Oman butterflyfish
- Conservation status: Least Concern (IUCN 3.1)

Scientific classification
- Kingdom: Animalia
- Phylum: Chordata
- Class: Actinopterygii
- Order: Acanthuriformes
- Family: Chaetodontidae
- Genus: Chaetodon
- Species: C. dialeucos
- Binomial name: Chaetodon dialeucos Salm & Mee, 1989

= Oman butterflyfish =

- Authority: Salm & Mee, 1989
- Conservation status: LC

Species of fish

The Oman butterflyfish (Chaetodon dialeucos) is a species of marine ray-finned fish, a butterflyfish belonging to the family Chaetodontidae. It is native to the northwestern Indian Ocean.

==Description==
The Oman butterflyfish is a rather drab butterflyfish which has a greyish coloured body with the margins of the scales being dark brown.
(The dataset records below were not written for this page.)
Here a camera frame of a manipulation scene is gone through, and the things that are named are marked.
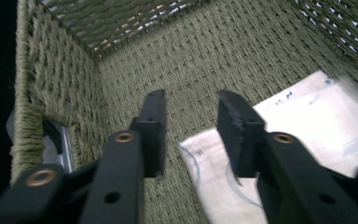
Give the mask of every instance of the woven basket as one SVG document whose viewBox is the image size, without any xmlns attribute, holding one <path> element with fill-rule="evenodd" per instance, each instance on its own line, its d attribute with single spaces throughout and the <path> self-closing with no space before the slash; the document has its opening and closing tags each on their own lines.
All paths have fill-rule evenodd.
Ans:
<svg viewBox="0 0 358 224">
<path fill-rule="evenodd" d="M 12 181 L 42 163 L 44 119 L 69 130 L 77 169 L 165 89 L 146 219 L 206 223 L 177 144 L 215 125 L 219 90 L 256 104 L 319 69 L 358 82 L 358 0 L 19 0 L 16 63 Z"/>
</svg>

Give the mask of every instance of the woven basket wall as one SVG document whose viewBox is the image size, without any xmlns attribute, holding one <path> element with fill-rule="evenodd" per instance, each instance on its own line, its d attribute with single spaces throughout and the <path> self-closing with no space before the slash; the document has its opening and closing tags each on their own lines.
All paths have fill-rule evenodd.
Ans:
<svg viewBox="0 0 358 224">
<path fill-rule="evenodd" d="M 256 104 L 323 69 L 358 82 L 356 0 L 19 0 L 12 181 L 42 162 L 42 120 L 69 130 L 76 169 L 168 99 L 166 179 L 148 223 L 206 223 L 177 144 L 215 125 L 227 89 Z"/>
</svg>

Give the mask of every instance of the bolt hole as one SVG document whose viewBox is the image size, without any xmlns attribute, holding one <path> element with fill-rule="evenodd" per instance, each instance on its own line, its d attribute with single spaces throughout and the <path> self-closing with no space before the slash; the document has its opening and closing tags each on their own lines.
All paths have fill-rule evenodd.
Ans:
<svg viewBox="0 0 358 224">
<path fill-rule="evenodd" d="M 116 203 L 120 200 L 120 194 L 117 192 L 111 192 L 106 194 L 104 199 L 106 203 Z"/>
<path fill-rule="evenodd" d="M 29 187 L 42 186 L 52 181 L 56 176 L 56 172 L 50 169 L 37 171 L 26 179 L 26 185 Z"/>
<path fill-rule="evenodd" d="M 290 135 L 281 134 L 281 133 L 280 134 L 275 134 L 274 139 L 275 139 L 275 141 L 278 141 L 280 143 L 285 143 L 285 144 L 291 144 L 291 143 L 295 142 L 293 137 L 291 137 Z"/>
<path fill-rule="evenodd" d="M 335 204 L 336 203 L 336 200 L 333 197 L 331 197 L 330 195 L 325 194 L 325 193 L 320 193 L 319 194 L 319 199 L 322 202 L 328 203 L 328 204 Z"/>
<path fill-rule="evenodd" d="M 132 140 L 132 138 L 133 138 L 133 135 L 130 133 L 121 133 L 115 137 L 115 140 L 117 142 L 124 143 L 124 142 L 130 142 L 130 140 Z"/>
</svg>

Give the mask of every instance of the metal object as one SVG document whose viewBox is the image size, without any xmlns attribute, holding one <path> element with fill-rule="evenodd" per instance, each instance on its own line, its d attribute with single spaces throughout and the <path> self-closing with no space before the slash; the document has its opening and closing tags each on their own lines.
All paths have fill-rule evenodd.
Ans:
<svg viewBox="0 0 358 224">
<path fill-rule="evenodd" d="M 164 176 L 165 130 L 167 108 L 165 90 L 152 91 L 145 97 L 144 107 L 138 118 L 133 119 L 130 130 L 142 136 L 144 147 L 145 177 Z"/>
<path fill-rule="evenodd" d="M 217 131 L 238 177 L 258 174 L 269 223 L 358 223 L 358 175 L 318 164 L 291 134 L 266 133 L 238 94 L 220 91 Z"/>
<path fill-rule="evenodd" d="M 126 143 L 126 142 L 130 142 L 133 139 L 133 134 L 131 133 L 121 133 L 116 135 L 115 137 L 115 141 L 119 142 L 119 143 Z"/>
<path fill-rule="evenodd" d="M 53 170 L 50 169 L 40 170 L 28 176 L 25 183 L 29 187 L 42 186 L 53 180 L 55 176 L 56 173 Z"/>
<path fill-rule="evenodd" d="M 43 164 L 24 173 L 0 199 L 0 223 L 144 223 L 144 177 L 164 169 L 165 106 L 164 91 L 151 92 L 131 129 L 110 135 L 103 157 L 78 171 Z"/>
<path fill-rule="evenodd" d="M 122 136 L 131 140 L 118 141 Z M 80 223 L 144 223 L 143 206 L 141 136 L 131 131 L 115 133 L 107 140 Z"/>
</svg>

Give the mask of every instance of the metal screw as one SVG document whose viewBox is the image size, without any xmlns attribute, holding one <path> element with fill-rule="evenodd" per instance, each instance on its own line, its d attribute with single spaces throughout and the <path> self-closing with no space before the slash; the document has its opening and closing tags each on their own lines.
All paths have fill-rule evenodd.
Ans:
<svg viewBox="0 0 358 224">
<path fill-rule="evenodd" d="M 41 175 L 46 175 L 46 176 L 44 178 L 38 178 Z M 28 176 L 25 183 L 29 187 L 42 186 L 42 185 L 49 183 L 51 180 L 53 180 L 55 178 L 55 176 L 56 176 L 55 171 L 50 170 L 50 169 L 44 169 L 44 170 L 37 171 L 37 172 L 31 174 L 30 176 Z"/>
</svg>

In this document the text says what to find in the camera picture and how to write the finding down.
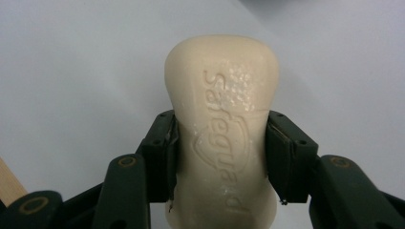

There is a broad, vertical white bar to the rear of the head and the mouth is white. The caudal fin is black which is slightly rounded. The dorsal fin contains 12 spines and 21-22 soft rays while the anal fin has 3 spines and 19 soft rays. This species grows to a maximum total length of 18 cm. Juveniles have a sharply defined white stripe to the rear of the eye and a white caudal fin.

==Distribution==
The Oman butterflyfish is found in the northwestern Indian Ocean in the Arabian Sea along the southern coast of the Arabian Peninsula in Yemen and Oman.

==Habitat and biology==
The Oman butterflyfish lives in rocky and coral reefs as well as on patches of coral on sloping seabeds made up is sand at depths of 5 to 25 m. Its diet is made up is coral polyps, sea anemones, worms, crustaceans, and algae. It is an oviparous species which forms pairs for spawning.

==Systematics==
The Oman butterflyfish was first formally described in 1989 by Rodney V. Salm and Kevin Mee with the type locality given as southwest of Barr al Hikman in the Sultanate of Oman. Some authorities place this species within the large subgenus Rabdophorus but others consider it to be incertae sedis.